Page: 2023 NBA Finals
Summary: The 2023 NBA Finals was the championship series of the National Basketball Association (NBA)'s 2022–23 season and conclusion to the season's playoffs. The best-of-seven playoffs was played between the Eastern Conference champion Miami Heat and the Western Conference champion Denver Nuggets. The series started on June 1, and concluded in a Denver victory on June 12.The Nuggets defeated the Heat in four of five games, winning their first championship in franchise history after 47 seasons in the NBA. Denver's Nikola Jokić was unanimously voted the NBA Finals Most Valuable Player (MVP), after averaging 30.2 points, 14.0 rebounds, 7.2 assists, and 1.4 blocks while shooting 58.3% from the field and 42.1% from the 3-point line. Jokić is the lowest-selected player to ever win Finals MVP, being the 41st pick of the 2014 NBA draft. This marked the first NBA Finals appearance for Denver. This was also the second Finals to feature a No. 8 seed, along with the 1999 NBA Finals.

Page: 2023 NBA playoffs
Summary: The 2023 NBA playoffs was the postseason tournament of the National Basketball Association's 2022–23 season. The playoffs began on April 15 and concluded on June 12 with the Denver Nuggets winning the 2023 NBA Finals.
Thought: I now know the final answer
Final Answer: The Denver Nuggets are the winners of the 2023 NBA championship.

> Finished chain.
The Denver Nuggets are the winners of the 2023 NBA championship.

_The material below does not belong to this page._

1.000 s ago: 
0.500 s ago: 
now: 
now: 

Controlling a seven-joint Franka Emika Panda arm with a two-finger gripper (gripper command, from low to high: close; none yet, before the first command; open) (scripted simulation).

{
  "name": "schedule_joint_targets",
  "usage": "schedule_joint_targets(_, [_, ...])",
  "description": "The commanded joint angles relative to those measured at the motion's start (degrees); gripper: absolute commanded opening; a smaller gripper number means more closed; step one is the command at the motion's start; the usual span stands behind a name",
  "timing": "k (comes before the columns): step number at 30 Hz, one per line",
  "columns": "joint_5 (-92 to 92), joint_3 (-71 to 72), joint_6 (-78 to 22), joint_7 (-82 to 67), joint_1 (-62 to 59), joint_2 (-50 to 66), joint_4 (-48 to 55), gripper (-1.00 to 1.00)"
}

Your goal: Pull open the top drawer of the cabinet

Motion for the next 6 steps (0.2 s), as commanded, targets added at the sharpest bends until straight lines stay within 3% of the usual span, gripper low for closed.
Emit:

The interaction between an AI agent, GPT, and external tools like Wikipedia opens up a world of possibilities. It allows us to leverage the power of GPT’s language generation capabilities and combine it with the vast information available in external databases. This synergy, facilitated by sophisticated machine learning models and mathematical techniques, enables the creation of AI systems that can answer a wider range of queries and perform more complex tasks, bringing us one step closer to truly intelligent machines.